Meerechsen sind, wie auch Seehunde, ein beliebtes Fotomotiv auf den Galapagosinseln. Allerdings sollte man den Mindestabstand von zwei Metern zwischen Mensch und Tier einhalten. (Foto: Christian Heeb/laif)
60 Jahre nach Gründung des Nationalparks auf den Galapagosinseln zeigt sich, wie schwierig es ist, die Balance zwischen Tourismus und Naturschutz zu halten.

Von Ingrid Brunner | Süddeutsche Zeitung

Mathias Espinosa blickt aufs azurblaue Wasser im Hafen von Puerto Ayora, der mit 12 000 Einwohnern größten Stadt der Galapagosinseln. Gemächlich schaukeln Ausflugsboote auf den Wellen. Der 55 Jahre alte Deutsch-Ecuadorianer Espinosa, geboren in Kirchheim unter Teck, kam 1987 hierher. Er ging schon mit Bill Clinton tauchen. Als Tauchlehrer zeigt er seinen Kunden die fabelhafte Unterwasserwelt der Galapagosinseln, Hammerhaie, Seelöwen, tropische Fische und Pinguine.

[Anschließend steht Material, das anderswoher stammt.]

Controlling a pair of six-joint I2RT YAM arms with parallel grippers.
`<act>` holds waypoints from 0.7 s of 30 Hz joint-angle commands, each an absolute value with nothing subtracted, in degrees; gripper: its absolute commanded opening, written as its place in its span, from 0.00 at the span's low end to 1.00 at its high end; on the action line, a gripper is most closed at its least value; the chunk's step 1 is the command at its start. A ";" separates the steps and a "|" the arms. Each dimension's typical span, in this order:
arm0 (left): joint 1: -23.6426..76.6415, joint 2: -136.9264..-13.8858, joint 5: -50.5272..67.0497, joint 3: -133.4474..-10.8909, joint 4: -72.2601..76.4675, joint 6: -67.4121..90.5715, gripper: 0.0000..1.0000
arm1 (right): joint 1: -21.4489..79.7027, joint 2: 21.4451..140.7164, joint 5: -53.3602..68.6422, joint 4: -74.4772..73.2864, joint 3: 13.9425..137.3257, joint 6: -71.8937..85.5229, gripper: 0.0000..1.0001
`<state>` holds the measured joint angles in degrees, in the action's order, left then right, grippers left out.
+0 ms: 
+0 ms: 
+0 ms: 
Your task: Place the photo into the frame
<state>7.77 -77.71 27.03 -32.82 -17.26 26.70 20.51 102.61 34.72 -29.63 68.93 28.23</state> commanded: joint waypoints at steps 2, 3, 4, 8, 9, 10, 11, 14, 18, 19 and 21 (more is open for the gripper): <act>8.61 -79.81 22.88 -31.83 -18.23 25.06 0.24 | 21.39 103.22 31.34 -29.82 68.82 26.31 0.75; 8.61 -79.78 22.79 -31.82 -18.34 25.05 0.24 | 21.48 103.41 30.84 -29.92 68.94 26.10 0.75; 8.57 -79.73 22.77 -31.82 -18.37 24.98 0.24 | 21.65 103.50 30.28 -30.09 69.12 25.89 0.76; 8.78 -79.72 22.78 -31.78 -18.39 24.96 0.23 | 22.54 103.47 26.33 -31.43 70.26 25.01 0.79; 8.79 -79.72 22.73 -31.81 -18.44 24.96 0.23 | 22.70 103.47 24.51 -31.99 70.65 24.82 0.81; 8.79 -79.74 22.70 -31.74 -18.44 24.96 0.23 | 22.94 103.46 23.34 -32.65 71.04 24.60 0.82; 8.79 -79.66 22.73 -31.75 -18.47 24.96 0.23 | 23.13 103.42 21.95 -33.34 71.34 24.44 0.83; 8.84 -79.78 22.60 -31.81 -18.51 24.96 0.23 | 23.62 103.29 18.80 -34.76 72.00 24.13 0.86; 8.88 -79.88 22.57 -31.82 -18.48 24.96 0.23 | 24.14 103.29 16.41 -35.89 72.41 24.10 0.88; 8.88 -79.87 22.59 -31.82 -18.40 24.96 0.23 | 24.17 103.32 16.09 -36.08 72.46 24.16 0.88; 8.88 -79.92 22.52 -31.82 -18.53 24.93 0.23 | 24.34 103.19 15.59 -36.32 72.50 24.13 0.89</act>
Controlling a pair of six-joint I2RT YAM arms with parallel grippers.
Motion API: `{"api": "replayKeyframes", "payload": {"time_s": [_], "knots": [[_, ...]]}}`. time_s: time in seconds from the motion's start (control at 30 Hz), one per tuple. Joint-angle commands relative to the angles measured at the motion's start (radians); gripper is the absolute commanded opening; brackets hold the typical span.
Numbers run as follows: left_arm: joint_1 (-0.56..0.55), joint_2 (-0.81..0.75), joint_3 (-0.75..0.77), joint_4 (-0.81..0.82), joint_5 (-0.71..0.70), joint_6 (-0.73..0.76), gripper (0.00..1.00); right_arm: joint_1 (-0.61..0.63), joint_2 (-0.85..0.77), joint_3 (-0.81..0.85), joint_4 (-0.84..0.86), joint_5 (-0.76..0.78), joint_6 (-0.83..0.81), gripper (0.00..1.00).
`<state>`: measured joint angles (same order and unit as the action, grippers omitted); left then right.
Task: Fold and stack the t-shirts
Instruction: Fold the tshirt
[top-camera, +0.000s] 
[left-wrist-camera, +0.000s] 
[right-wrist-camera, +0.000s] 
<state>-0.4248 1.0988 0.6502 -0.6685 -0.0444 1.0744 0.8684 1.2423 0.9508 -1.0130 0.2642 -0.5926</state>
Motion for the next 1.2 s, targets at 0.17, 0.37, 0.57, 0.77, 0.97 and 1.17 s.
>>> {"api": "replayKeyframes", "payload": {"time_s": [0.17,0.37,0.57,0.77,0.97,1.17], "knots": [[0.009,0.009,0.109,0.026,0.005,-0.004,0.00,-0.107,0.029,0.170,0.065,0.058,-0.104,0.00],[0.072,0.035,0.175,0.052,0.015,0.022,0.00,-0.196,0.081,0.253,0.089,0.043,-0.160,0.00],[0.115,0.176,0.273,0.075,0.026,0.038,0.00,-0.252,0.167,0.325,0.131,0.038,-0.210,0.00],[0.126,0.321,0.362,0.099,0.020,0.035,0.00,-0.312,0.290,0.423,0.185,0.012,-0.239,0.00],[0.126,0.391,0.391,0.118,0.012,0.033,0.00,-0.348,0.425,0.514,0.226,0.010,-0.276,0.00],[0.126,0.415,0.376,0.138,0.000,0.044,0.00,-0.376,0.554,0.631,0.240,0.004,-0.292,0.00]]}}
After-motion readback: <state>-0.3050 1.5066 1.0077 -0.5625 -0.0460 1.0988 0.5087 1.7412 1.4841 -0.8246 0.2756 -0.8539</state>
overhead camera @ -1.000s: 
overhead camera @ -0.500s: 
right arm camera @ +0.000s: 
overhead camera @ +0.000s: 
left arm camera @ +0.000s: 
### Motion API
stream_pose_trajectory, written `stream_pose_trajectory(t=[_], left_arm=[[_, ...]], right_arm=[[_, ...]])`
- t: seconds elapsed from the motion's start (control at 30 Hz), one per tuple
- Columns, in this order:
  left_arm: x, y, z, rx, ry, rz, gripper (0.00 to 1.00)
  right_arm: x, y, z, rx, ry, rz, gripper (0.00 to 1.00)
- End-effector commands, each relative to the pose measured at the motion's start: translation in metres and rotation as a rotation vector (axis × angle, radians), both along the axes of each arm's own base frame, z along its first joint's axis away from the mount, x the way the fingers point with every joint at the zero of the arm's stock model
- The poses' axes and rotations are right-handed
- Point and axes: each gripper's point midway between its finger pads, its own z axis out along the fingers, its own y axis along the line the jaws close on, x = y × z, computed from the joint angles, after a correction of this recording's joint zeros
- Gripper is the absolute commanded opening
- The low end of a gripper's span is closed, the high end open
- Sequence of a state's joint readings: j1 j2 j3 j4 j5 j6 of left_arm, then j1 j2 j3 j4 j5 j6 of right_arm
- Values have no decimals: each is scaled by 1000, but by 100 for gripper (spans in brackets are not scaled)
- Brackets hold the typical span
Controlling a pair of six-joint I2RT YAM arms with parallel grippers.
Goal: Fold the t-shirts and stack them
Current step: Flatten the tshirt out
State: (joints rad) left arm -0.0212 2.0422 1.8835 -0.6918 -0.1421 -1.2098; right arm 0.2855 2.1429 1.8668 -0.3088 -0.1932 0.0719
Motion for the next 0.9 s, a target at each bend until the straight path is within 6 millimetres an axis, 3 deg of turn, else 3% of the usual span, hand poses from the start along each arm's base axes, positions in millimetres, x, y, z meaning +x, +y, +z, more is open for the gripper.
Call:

Und als Naturführer begleitet er Gäste in den Nationalpark. Die Entwicklung des Tourismus auf den Inseln hat er miterlebt. Als junger Mann hat er auf der Tip Top II bei Rolf Wittmer angeheuert, einem der Pioniere des Tourismus auf Galapagos. Wittmer stammte aus einer Kölner Familie, die 1932 nach Galapagos ausgewandert war. Vater Heinz war Privatsekretär von Konrad Adenauer in dessen Zeit als Oberbürgermeister von Köln. Wittmer junior brachte Espinosa bei, wie man wilde Ziegen jagt, Zackenbarsche fischt und Langusten fängt. „So hatten die Touristen immer frisches Essen“, erzählt er.